### WORK ITEM
Set down each line from the line holding "Whatever this document" to the last line of the entries below, exactly, with both ends included and without pictures.

(EXERCISE INPUTS Opens)

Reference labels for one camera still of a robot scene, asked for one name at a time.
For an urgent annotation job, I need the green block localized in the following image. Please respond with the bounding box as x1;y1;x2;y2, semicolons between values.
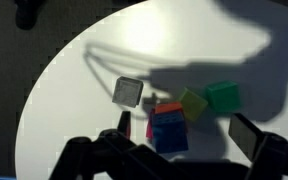
205;81;241;113

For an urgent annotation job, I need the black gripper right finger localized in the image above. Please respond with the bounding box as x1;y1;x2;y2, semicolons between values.
228;113;288;180

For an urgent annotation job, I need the blue block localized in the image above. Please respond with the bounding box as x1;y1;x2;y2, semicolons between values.
152;111;188;154

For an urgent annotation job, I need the yellow block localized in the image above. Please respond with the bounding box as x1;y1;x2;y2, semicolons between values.
177;87;208;121

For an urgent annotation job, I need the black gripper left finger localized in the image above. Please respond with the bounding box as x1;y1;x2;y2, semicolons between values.
49;111;191;180

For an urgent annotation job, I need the orange block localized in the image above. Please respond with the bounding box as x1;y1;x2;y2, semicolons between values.
155;102;182;114

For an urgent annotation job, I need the round white table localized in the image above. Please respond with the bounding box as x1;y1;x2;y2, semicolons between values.
15;0;288;180

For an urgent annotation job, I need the grey block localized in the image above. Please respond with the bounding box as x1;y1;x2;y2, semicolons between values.
112;76;144;108

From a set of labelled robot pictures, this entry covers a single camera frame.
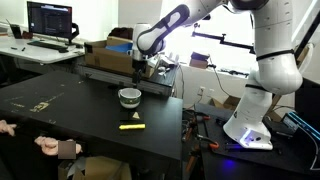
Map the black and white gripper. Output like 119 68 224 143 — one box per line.
132 23 151 87

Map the green and white mug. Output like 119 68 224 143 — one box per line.
118 88 142 109

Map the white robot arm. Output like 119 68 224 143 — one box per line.
134 0 303 150

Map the person's right hand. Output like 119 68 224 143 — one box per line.
34 136 59 156

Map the person's left hand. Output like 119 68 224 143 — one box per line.
0 120 17 136

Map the cardboard box with blue sheet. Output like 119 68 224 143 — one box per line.
83 36 162 79

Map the black block with triangle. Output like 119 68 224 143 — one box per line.
120 111 144 121

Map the person's dark hair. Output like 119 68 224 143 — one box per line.
109 27 133 40

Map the yellow marker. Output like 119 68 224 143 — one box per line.
119 124 146 130

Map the small dark box on cardboard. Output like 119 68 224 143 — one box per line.
189 52 209 69

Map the black keyboard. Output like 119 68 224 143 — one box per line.
27 41 69 53

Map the open cardboard box on floor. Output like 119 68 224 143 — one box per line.
211 96 240 110

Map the computer monitor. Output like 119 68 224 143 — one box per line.
27 1 79 46

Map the cardboard box under table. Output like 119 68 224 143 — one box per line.
58 156 132 180

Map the orange black clamp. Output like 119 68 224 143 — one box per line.
196 134 219 150

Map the white desk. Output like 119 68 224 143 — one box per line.
0 34 85 64

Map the black tablet stand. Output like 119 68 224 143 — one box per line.
7 20 22 39

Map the black device with blue edge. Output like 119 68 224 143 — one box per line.
282 112 320 141

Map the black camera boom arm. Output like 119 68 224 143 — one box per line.
191 30 257 54

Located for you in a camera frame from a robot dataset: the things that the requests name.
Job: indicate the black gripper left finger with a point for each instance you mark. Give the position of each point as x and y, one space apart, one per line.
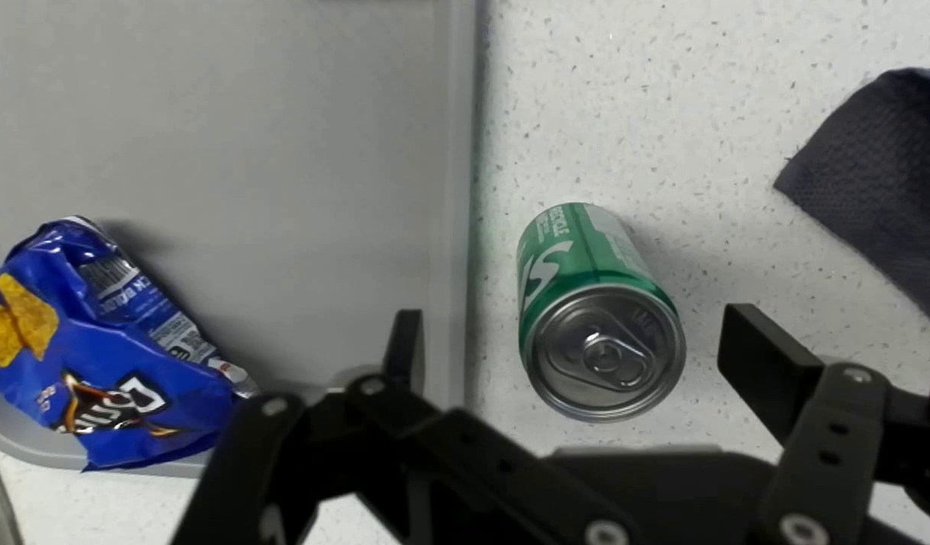
284 458

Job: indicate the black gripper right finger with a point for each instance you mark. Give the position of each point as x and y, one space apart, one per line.
776 378

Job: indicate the green soda can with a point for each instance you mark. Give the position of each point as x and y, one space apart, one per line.
599 335

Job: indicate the grey plastic tray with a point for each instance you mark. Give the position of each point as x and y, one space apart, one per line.
291 172

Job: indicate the blue chips bag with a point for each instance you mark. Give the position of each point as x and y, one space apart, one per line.
94 350

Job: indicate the dark grey cloth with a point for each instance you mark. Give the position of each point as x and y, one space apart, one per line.
863 178

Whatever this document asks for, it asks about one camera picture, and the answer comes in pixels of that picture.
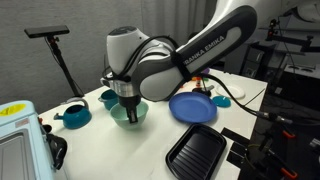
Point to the small teal saucer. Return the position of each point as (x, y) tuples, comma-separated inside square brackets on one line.
[(221, 101)]

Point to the large blue plate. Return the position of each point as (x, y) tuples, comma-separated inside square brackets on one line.
[(192, 107)]

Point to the black tape strips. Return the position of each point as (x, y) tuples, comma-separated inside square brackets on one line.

(EXERCISE INPUTS Closes)

### PROBLEM SOLUTION
Whatever this document asks for, it asks about one camera picture, and the answer comes in pixels of that picture.
Point to the small teal saucer. Return the position of each point as (x, y) tuples, comma-separated inside square brackets on one line.
[(221, 101)]

Point to the large blue plate. Return the position of each point as (x, y) tuples, comma-separated inside square brackets on one line.
[(192, 107)]

Point to the black tape strips. Return the position of each point as (x, y) tuples, comma-separated inside square brackets on one line.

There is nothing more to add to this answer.